┌──
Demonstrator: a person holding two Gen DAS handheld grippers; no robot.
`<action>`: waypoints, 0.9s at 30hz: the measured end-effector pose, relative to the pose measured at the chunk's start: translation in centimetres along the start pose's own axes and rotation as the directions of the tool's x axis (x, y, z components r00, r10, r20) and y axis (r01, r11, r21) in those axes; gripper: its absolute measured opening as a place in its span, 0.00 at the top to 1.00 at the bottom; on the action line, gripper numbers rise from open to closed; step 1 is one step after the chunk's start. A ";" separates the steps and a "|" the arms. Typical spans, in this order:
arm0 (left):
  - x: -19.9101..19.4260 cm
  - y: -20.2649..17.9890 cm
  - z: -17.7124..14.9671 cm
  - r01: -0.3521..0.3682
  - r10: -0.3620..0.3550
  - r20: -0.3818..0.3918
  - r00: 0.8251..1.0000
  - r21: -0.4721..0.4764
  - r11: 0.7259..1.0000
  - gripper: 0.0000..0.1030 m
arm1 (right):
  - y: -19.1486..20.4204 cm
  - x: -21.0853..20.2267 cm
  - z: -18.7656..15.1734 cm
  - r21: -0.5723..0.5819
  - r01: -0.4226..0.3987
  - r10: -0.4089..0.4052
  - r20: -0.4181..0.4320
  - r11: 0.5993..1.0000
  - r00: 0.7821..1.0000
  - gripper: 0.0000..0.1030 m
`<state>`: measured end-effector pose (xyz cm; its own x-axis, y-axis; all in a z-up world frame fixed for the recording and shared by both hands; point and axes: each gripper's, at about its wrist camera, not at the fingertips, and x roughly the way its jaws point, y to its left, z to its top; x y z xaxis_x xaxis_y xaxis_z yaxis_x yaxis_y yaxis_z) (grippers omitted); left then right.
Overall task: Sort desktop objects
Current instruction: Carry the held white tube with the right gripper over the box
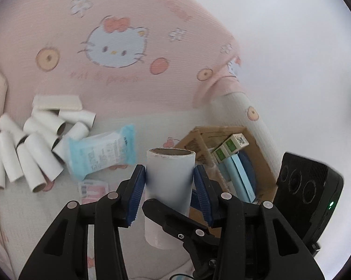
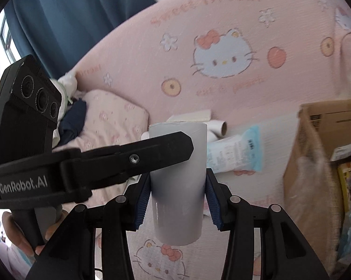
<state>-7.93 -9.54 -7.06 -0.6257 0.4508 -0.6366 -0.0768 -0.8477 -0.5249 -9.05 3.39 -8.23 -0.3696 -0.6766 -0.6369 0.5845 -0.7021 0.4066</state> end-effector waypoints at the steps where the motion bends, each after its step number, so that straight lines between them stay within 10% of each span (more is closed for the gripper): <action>1: 0.2 -0.5 -0.1 -0.003 0.004 -0.001 1.000 0.017 1.000 0.55 | -0.3 -0.3 0.1 0.004 0.000 0.000 0.001 1.000 1.000 0.59; 27: 7.3 -12.8 4.6 0.118 -0.109 -0.046 0.993 0.327 0.938 0.54 | -8.7 -7.8 6.7 -0.018 0.163 -0.163 0.011 0.986 0.987 0.59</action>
<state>-15.10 3.36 -2.39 -0.5771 0.5533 -0.6007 -0.4000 -0.8328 -0.3827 -16.09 13.26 -2.43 -0.4676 -0.5556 -0.6875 0.5292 -0.7989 0.2857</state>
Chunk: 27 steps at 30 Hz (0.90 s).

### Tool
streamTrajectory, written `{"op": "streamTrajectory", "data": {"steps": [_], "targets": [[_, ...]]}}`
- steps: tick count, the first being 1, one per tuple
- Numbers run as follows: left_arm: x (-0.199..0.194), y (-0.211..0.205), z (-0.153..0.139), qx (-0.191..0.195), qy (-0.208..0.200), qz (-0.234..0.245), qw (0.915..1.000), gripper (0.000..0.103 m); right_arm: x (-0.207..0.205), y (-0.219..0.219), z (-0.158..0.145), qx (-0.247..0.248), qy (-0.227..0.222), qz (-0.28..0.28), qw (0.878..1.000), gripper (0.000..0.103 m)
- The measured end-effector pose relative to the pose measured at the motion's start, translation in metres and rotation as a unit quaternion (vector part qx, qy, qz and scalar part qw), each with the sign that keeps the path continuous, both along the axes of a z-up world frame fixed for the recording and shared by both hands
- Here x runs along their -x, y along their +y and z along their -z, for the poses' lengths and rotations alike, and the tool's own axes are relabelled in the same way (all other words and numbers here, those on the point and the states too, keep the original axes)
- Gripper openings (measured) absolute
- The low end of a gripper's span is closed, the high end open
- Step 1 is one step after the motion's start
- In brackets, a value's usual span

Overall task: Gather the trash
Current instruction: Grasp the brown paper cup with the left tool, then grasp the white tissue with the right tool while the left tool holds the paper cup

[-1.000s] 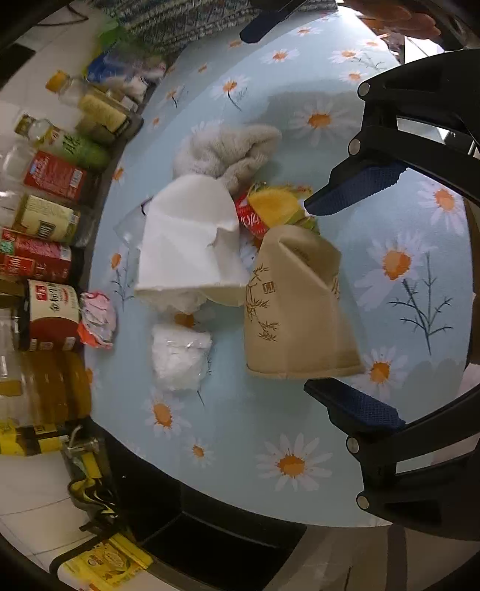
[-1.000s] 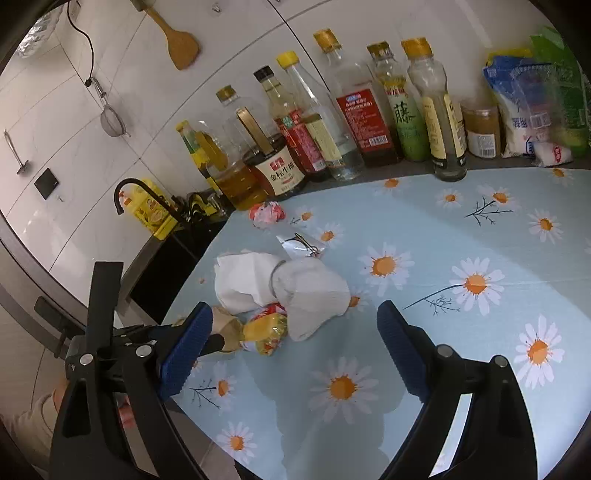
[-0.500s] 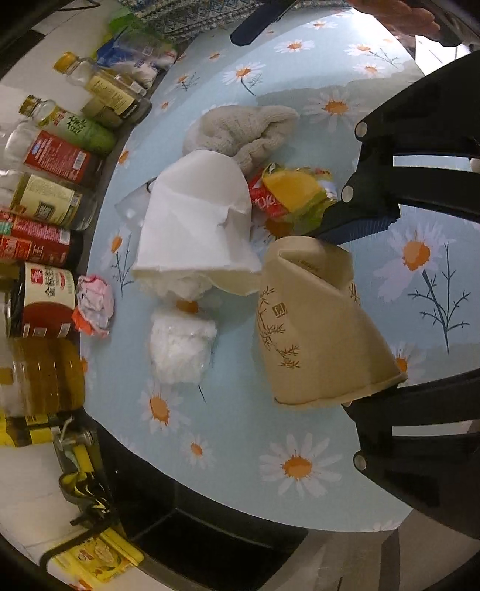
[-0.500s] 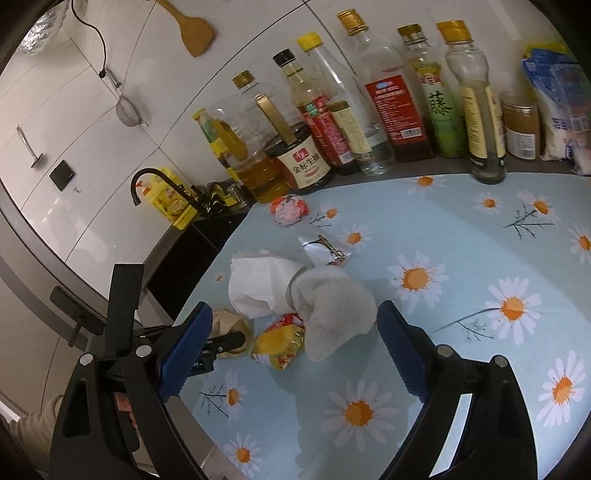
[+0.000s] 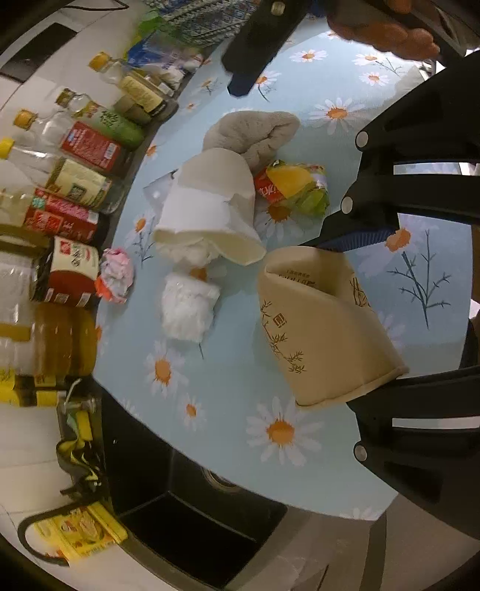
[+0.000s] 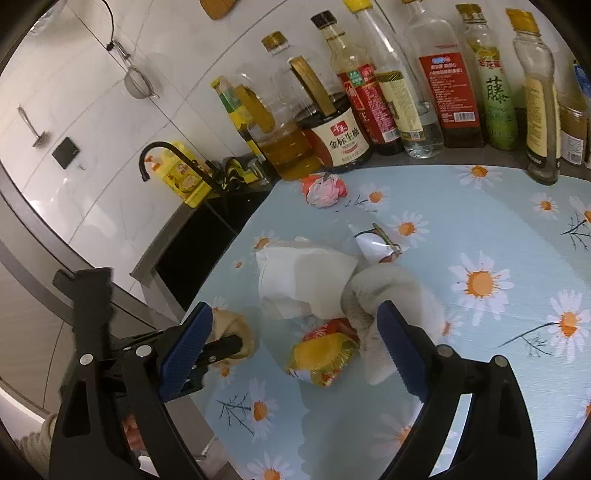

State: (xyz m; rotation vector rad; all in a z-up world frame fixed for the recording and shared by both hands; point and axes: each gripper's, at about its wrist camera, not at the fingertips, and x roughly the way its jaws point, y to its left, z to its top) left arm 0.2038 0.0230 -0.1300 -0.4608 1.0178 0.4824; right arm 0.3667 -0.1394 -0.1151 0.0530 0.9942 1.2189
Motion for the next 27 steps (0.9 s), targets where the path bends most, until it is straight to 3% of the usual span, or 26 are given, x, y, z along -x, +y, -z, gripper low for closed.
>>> {"op": "streamTrajectory", "data": {"steps": [10,27], "targets": [[0.042,0.009,-0.013,0.015,-0.016,-0.035,0.9991,0.042,-0.004,0.037,0.025,0.039,0.041,0.015,0.998,0.09],[0.094,0.023,-0.012,0.032,-0.023,-0.093,0.9948,0.042,0.01,0.084,0.035,0.097,0.004,0.05,0.994,0.09]]}}
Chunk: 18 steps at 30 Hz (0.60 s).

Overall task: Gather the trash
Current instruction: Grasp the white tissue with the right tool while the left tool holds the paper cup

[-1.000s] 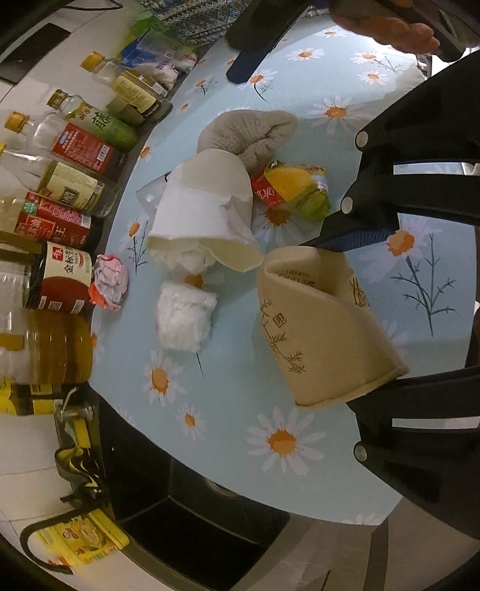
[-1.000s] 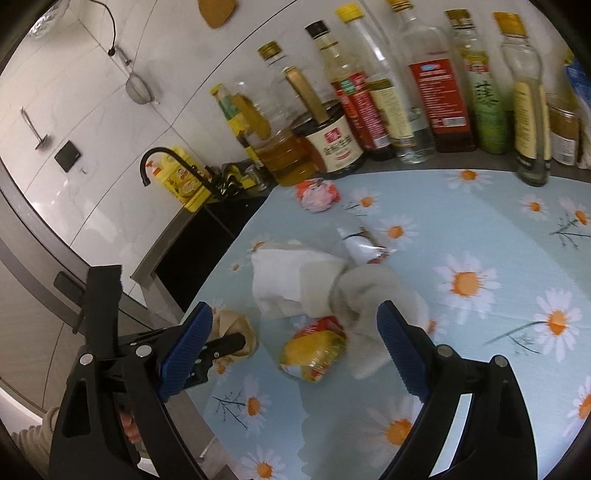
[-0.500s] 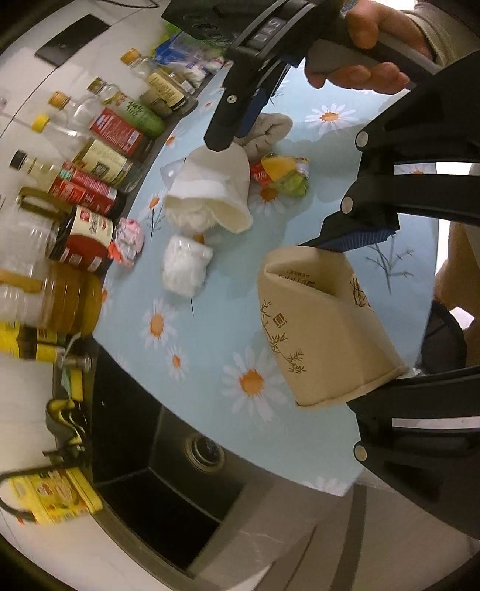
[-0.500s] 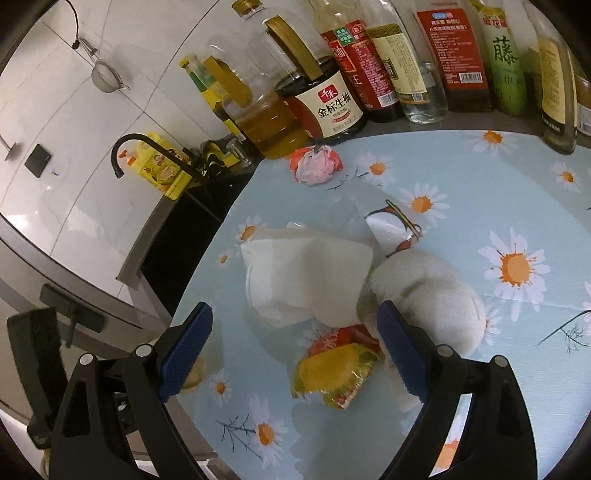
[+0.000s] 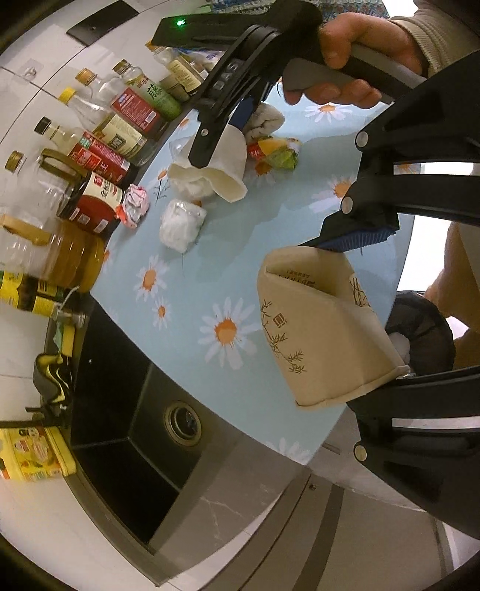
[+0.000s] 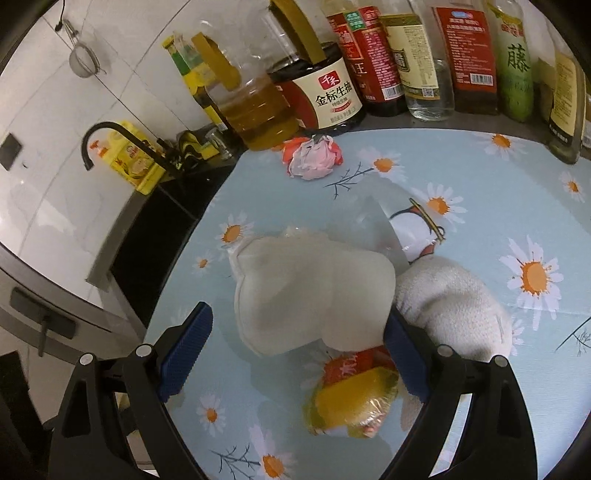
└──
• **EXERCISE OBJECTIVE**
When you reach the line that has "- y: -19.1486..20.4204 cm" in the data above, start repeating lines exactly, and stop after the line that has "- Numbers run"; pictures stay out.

• **RESULT OF THE TASK**
  - y: -19.1486..20.4204 cm
  - x: -21.0853..20.2267 cm
  - z: -18.7656..15.1734 cm
  - r21: -0.5723..0.5819
  - r01: -0.4226..0.3987
  - r10: -0.4089..0.4052
  - r20: -0.4181..0.4320
  - r11: 0.5993..1.0000
  - r00: 0.7821..1.0000
  - gripper: 0.0000..0.1030 m
`<state>`: measured end-effector pose (xyz cm; its own x-axis, y-axis; all in a z-up world frame fixed for the recording and shared by both hands; point and axes: each gripper's, at about its wrist camera, not at the fingertips, and x roughly the way its jaws point, y to its left, z to its top; x y z xaxis_x xaxis_y xaxis_z yaxis_x yaxis_y yaxis_z) (grippers omitted); left then right.
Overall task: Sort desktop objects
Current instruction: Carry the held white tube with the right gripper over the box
<state>-7.93 -9.54 -7.06 -0.6257 0.4508 -0.6366 -0.0768 -0.8477 -0.5249 -9.05 3.39 -8.23 -0.3696 -0.6766 -0.6369 0.5845 -0.7021 0.4066</state> end-effector waypoints at the steps where the motion bends, each after its step number, so that straight lines between them stay within 10% of each span (more is closed for the gripper): <action>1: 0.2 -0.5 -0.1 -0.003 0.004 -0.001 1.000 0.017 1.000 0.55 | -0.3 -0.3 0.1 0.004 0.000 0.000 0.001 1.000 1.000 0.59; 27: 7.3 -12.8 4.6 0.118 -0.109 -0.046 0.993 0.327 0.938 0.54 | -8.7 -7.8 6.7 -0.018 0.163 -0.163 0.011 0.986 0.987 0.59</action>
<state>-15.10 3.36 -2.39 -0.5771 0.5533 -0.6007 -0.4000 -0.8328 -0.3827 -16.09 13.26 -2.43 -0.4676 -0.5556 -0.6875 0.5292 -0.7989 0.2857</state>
Chunk: 27 steps at 30 Hz (0.90 s).

### Tool
streamTrajectory, written `{"op": "streamTrajectory", "data": {"steps": [_], "targets": [[_, ...]]}}`
- steps: tick count, the first being 1, one per tuple
- Numbers run as follows: left_arm: x (-0.199..0.194), y (-0.211..0.205), z (-0.153..0.139), qx (-0.191..0.195), qy (-0.208..0.200), qz (-0.234..0.245), qw (0.915..1.000), gripper (0.000..0.103 m); right_arm: x (-0.207..0.205), y (-0.219..0.219), z (-0.158..0.145), qx (-0.247..0.248), qy (-0.227..0.222), qz (-0.28..0.28), qw (0.878..1.000), gripper (0.000..0.103 m)

With that, the output is done.